For an organization or enterprise, it might as well set up its own hospital. At least the management can be stricter and everything can be kept within a controllable range.
Or take schools, for instance, why would the fertilizer plant in Tanghe County set up a kindergarten?
Because with a kindergarten, the workers who are both working can rest assured and focus on their jobs. Otherwise, if the factory wants to add a shift, when it’s time, wouldn’t the workers have to leave to pick up their kids? What do you do then?
Only with its own kindergarten can it operate freely, not only reassuring the parents but also being very flexible with time—paying a few individuals a bit more can lead to everyone in the factory working at ease, definitely worth it!
Besides, like hospitals and kindergartens, if managed well, not only can they enhance the cohesiveness of the enterprise, but making money from them is not a big issue—education and healthcare are very easy sectors to make money in. In several years, hospitals will become places where ordinary people dare not enter; it’s quite normal for a substitute teacher in a small city to buy several apartments by running tutoring classes.
Of course, if Yan Fei were to establish a leather processing factory, it wouldn’t be the same. He has his own raw materials and only needs to purchase relevant equipment and hire some professionals, aiming to maximize the benefits from his own raw materials.
For now, he hasn’t prepared for this as he’s about to face the college entrance exam. For Boss Yan, who has "grand ambitions," schooling is an indispensable and crucial part of his plans, and he must ensure it’s foolproof.
After Yan Fei had arranged everything for the tannery, he had already brought over some materials. The eager old researcher immediately came over, respectfully and somewhat proudly placing his work in front of Boss Yan, "Boss, this is my recent research material."
"Look, this is about herbivorous dinosaurs. The focus is on the most common hadrosaur, and the contents are conclusions I’ve drawn from field observations. And this..."
Before he could finish speaking, Yan Fei, who had just read a few lines, impatiently interrupted him, "This thing you’ve written, do you think, can I publish it? Would others say I’m talking nonsense?"

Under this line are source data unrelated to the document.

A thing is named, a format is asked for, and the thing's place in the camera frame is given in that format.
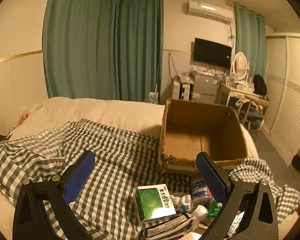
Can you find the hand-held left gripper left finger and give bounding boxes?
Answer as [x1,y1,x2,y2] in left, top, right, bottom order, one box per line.
[12,150,96,240]

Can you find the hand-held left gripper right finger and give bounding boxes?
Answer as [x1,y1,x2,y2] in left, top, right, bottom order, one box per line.
[195,151,279,240]

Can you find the plastic bottle blue red label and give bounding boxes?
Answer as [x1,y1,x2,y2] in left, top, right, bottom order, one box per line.
[190,177,215,207]

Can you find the green packet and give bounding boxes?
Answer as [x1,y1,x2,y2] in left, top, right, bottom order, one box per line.
[207,200,223,219]

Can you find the white plastic bottle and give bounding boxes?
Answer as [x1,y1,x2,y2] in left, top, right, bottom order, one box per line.
[191,204,209,222]

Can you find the white wrapper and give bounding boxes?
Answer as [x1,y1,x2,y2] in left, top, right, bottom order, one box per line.
[171,194,192,213]

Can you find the cardboard box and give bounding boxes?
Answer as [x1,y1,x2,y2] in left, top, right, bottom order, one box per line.
[159,99,249,174]

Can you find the sachet packets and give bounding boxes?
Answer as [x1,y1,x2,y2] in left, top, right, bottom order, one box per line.
[142,214,199,240]

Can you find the green medicine box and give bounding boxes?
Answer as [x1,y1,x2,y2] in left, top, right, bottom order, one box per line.
[133,183,177,225]

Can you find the checked blanket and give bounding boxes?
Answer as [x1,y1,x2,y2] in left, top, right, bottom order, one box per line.
[0,119,300,240]

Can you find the clothes on chair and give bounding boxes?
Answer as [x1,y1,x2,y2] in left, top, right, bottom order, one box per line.
[240,105,264,130]

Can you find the printed plastic bag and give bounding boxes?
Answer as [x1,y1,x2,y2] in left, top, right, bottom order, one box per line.
[18,102,44,126]

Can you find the wooden chair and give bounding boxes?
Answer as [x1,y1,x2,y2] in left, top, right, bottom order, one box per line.
[236,97,269,130]

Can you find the small grey fridge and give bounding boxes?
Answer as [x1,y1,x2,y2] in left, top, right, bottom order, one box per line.
[192,71,224,104]

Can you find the clear water jug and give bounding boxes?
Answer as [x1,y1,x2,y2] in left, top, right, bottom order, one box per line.
[146,92,160,105]

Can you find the clear plastic bag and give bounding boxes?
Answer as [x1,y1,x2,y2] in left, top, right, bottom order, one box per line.
[179,73,194,84]

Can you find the black backpack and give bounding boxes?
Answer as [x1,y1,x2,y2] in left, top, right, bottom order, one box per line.
[252,74,267,95]

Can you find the white slatted wardrobe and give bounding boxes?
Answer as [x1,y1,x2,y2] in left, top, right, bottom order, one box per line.
[261,35,300,167]

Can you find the white oval vanity mirror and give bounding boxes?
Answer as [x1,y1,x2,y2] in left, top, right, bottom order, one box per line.
[230,52,250,82]

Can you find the wide green curtain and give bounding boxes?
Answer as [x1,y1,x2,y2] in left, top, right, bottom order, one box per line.
[42,0,120,100]

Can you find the narrow green curtain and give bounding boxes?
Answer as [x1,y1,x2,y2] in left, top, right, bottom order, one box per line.
[112,0,164,104]

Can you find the green curtain beside wardrobe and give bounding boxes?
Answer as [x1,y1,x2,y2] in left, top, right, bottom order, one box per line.
[234,4,267,80]

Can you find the white air conditioner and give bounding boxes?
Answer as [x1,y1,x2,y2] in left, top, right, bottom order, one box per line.
[187,0,234,23]

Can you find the black wall cable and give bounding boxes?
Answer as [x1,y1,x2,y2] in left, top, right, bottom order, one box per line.
[167,53,181,80]

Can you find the black wall television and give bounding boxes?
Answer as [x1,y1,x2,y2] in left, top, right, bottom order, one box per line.
[193,37,232,68]

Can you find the air conditioner cable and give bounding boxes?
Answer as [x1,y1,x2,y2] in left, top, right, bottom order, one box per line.
[226,22,235,46]

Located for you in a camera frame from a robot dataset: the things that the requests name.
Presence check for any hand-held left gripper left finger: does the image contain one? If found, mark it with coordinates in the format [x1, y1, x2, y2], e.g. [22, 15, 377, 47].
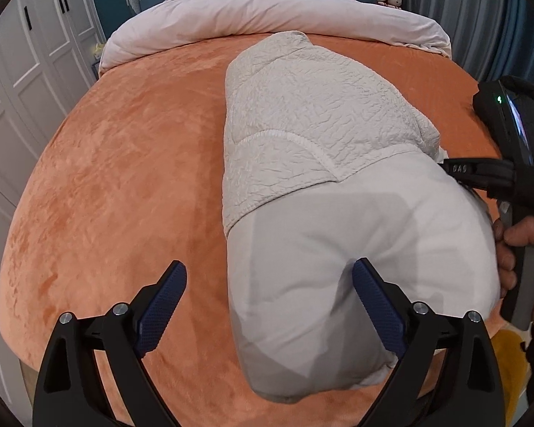
[32, 260, 187, 427]

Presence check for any grey curtain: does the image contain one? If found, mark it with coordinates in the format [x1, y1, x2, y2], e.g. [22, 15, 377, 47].
[403, 0, 534, 95]

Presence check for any white puffer jacket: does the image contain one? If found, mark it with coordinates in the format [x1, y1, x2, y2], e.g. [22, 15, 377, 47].
[221, 30, 503, 403]

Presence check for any yellow soft object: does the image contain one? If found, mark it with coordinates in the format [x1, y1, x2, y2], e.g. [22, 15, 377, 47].
[489, 327, 529, 394]

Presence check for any orange velvet bed cover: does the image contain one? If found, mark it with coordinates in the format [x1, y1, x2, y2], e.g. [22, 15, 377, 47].
[0, 31, 508, 427]

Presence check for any person's right hand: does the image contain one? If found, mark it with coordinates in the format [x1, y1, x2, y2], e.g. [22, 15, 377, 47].
[493, 216, 534, 325]

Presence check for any pink duvet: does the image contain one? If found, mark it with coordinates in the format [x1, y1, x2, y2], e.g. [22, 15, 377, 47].
[99, 0, 452, 78]

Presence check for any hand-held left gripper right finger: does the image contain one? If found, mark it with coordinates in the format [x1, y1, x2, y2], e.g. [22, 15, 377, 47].
[352, 258, 506, 427]

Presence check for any white panelled wardrobe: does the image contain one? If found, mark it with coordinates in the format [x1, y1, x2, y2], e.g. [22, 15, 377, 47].
[0, 0, 108, 294]

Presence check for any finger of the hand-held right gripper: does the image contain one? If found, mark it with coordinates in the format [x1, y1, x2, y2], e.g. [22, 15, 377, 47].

At this stage, the worldwide research on dinosaurs is merely through some fossils, then inferring the dinosaur’s build. Based on existing species and the climate environment during the ancient dinosaur era, they conduct some speculative studies—including the ancient climate environment, which is also inferred; after all, who has personally experienced the ancient environment, right?
Under such circumstances, writing such detailed descriptions of their living habits, confidently stating what it eats and what it doesn’t, how it survives and reproduces, isn’t it nonsense to publish such an article?
Yes, what you are saying is true, the content is what you observed from the fence of the ranch with a telescope. But will people believe it? When Darwin published the Theory of Evolution, didn’t it also cause a huge stir, and many people scoffed at his views?